== Segment start ==

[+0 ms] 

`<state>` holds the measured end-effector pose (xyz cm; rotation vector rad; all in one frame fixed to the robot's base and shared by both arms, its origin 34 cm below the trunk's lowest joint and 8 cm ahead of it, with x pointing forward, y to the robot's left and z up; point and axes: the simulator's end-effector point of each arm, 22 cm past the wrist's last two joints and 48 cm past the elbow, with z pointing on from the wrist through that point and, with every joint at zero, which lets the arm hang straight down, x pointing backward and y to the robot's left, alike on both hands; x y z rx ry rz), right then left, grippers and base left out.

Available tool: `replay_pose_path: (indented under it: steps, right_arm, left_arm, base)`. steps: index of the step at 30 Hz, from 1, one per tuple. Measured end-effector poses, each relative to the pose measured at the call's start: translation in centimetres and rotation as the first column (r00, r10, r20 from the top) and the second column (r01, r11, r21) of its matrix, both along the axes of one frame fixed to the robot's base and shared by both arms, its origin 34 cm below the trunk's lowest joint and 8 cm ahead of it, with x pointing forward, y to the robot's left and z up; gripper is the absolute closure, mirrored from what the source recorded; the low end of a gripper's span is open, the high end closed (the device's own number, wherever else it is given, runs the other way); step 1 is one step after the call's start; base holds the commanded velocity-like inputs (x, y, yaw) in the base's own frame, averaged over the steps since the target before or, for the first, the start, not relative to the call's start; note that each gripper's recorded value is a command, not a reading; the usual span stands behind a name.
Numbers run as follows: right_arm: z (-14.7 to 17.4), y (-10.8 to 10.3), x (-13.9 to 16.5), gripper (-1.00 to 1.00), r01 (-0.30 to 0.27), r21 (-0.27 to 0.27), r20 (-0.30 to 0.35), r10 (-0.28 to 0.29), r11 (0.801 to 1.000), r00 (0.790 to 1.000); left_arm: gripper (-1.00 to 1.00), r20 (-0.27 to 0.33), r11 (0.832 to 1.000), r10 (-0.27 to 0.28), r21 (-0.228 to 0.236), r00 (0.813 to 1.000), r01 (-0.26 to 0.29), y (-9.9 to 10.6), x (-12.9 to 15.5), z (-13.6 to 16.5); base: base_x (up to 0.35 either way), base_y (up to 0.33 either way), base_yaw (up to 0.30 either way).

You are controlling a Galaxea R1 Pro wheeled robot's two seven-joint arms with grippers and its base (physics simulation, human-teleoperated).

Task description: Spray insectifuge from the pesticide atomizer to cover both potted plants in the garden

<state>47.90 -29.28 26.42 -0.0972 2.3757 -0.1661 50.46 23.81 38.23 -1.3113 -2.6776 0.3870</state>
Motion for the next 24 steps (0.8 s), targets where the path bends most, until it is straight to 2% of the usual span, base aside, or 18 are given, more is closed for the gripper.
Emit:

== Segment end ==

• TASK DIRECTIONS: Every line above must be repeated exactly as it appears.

• ANSWER SECTION:
[+0 ms] 

`<state>` holds the measured end-effector pose (xyz cm; rotation vector rad; all in one frame fixed to the robot's base and shared by both arms, its origin 34 cm below the trunk's lowest joint and 8 cm ahead of it, with x pointing forward, y to the robot's left and z up; point and axes: the simulator's end-effector point of each arm, 22 cm past the wrist's last two joints and 48 cm past the elbow, with z pointing on from the wrist through that point and, with every joint at zero, which lets the arm hang straight down, x pointing backward and y to the robot's left, alike on both hands; x y z rx ry rz), right then left, grippers and base left out.

Available tool: `replay_pose_path: (indented under it: steps, right_arm, left_arm, base)`. steps: index of the step at 30 Hz, from 1, one per tuple. Measured end-effector poses, each relative to the pose measured at the call's start: translation in centimetres and rotation as the first column (r00, r10, r20 from the top) and the second column (r01, r11, r21) of its matrix, both along the axes of one frame fixed to the robot's base and shared by both arms, its origin 34 cm below the trunk's lowest joint and 8 cm ahead of it, with x pointing forward, y to the robot's left and z up; gripper is the absolute closure, mirrored from what the source recorded; the low end of a gripper's span is open, the high end closed (the device's own number, wherever else it is given, runs the other way); step 1 is one step after the call's start; base holds the commanded velocity-like inputs (x, y, yaw) in the base's own frame, averaged over the steps since the target before or, for the first, the start, not relative to the call's start; note that each gripper's recorded value is a command, not a reading; the usual span stands behind a name.
Numbers run as follows: right_arm: z (-14.7 to 17.4), y (-10.8 to 10.3), x (-13.9 to 16.5), gripper (-1.00 to 1.00), r01 (-0.30 to 0.27), r21 (-0.27 to 0.27), r20 (-0.30 to 0.35), r10 (-0.28 to 0.29), r11 (0.801 to 1.000), r00 (0.790 to 1.000); left_arm: gripper (-1.00 to 1.00), r20 (-0.27 to 0.33), r11 (0.832 to 1.000), r10 (-0.27 to 0.28), r21 (-0.228 to 0.236), r00 (0.813 to 1.000), r01 (-0.26 to 0.29), y (-9.9 to 10.6), x (-12.9 to 15.5), z (-13.6 to 16.5); base: base_x (up to 0.35 either way), base_y (up to 0.33 either way), base_yaw (up to 0.30 either way).

You are controlling a Galaxea R1 Pro wheeled robot's two seven-joint arms with grippers and its base (physics simulation, human-teleoperated).

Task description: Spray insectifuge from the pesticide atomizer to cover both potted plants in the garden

<state>47.90 -29.28 26.42 -0.0972 2.3757 -0.1661 50.46 23.81 38.23 -1.3113 -2.6776 0.3870</state>
Motion for the next 24 steps (0.8 s), targets where the path bends most, until it is straight to 2% of the usual span, base aside, or 18 are given, more is closed for the gripper.
Emit:

The answer has been given in full.